/CherryLisp

A Lisp dialect with dynamically extensible syntax

Primary LanguageRuby

CherryLisp

This is a very immature, buggy, dog-slow prototype of a Lisp dialect with dynamically extensible syntax using (full) context-free grammars. Implemented in Ruby.

Usage

To fire up a REPL, enter on the command line:

> cd src
> ruby -I. cherry.rb

Then try this:

> (extend-syntax (abs Form ("|" Form "|")))
(cf abs Form ("|" Form "|"))
> |1|
Unbound variable: abs
> '|1|
(abs 1)
> (define abs (lambda (x) (if (geq x 0) x (min 0 x))))
abs
> |1|
1
> |(min 0 1)|
1

For more examples see the accompanying report in paper. There's no guarantee that they (still) will work, though.

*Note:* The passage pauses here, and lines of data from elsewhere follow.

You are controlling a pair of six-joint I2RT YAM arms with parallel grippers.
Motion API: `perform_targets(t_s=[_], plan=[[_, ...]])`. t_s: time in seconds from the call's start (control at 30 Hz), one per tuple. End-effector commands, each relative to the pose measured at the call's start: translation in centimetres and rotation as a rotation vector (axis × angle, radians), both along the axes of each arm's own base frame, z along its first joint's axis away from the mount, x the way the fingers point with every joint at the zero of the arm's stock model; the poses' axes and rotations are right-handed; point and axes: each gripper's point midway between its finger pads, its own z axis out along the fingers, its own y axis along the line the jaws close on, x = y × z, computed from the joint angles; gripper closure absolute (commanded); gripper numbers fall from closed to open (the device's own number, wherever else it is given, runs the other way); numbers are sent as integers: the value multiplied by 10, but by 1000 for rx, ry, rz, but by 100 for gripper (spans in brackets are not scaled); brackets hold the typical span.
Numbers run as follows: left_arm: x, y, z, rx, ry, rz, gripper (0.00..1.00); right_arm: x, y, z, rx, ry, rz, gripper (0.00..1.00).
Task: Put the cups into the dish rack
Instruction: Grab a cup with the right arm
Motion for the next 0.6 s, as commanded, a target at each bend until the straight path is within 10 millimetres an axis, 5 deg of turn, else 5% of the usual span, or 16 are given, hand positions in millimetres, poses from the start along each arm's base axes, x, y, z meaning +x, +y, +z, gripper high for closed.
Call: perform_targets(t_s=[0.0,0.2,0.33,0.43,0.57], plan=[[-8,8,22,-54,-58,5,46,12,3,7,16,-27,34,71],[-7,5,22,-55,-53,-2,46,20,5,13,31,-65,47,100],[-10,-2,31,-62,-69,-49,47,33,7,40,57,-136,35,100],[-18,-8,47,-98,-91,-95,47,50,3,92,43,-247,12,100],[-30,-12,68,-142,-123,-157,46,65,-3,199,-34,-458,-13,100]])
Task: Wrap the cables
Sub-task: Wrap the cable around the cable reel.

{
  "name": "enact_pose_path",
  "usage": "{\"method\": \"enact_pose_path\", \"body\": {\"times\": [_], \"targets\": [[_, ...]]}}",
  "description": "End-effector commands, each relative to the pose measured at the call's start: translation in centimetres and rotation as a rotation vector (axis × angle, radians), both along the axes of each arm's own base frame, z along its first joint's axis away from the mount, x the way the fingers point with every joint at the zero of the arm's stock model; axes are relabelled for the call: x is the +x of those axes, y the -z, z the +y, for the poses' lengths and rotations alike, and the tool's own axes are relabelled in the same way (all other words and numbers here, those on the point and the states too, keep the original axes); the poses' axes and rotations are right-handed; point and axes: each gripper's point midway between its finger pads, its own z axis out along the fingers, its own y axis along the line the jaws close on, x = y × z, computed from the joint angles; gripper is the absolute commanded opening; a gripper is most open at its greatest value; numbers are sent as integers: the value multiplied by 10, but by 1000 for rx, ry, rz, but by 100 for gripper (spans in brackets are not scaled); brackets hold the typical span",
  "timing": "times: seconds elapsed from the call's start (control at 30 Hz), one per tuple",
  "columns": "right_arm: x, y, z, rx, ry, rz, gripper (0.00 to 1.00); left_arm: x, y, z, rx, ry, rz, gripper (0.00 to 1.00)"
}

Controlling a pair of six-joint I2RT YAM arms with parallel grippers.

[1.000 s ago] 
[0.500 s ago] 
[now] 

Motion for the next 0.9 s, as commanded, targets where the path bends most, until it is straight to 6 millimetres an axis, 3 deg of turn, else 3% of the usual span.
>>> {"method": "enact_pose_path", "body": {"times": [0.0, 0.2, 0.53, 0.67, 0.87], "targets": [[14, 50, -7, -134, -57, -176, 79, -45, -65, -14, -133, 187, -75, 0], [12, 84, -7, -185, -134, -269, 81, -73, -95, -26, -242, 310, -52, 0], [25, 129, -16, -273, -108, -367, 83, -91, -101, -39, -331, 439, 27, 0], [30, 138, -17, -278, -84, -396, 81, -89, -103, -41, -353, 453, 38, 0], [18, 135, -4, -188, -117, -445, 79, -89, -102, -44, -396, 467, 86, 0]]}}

There aren't many built-in primitives in CherryLisp and there's not much of a standard library. For a list of primitives, see src/cherry/primitive.rb and src/cherry/primitives.rb. Unlike most Lisps, CherryLisp's built-ins all use alpha-numeric names. The hypothesis is that a nice syntax can be built on top of the basic Lisp layer using the syntax extension mechanisms. M-expressions anyone?

Acknowledgements

The Lisp-side of the implementation is a complete rip-off of Peter Norvig's JScheme. The parser technology is based on techniques introduced by Jan Rekers in his dissertation.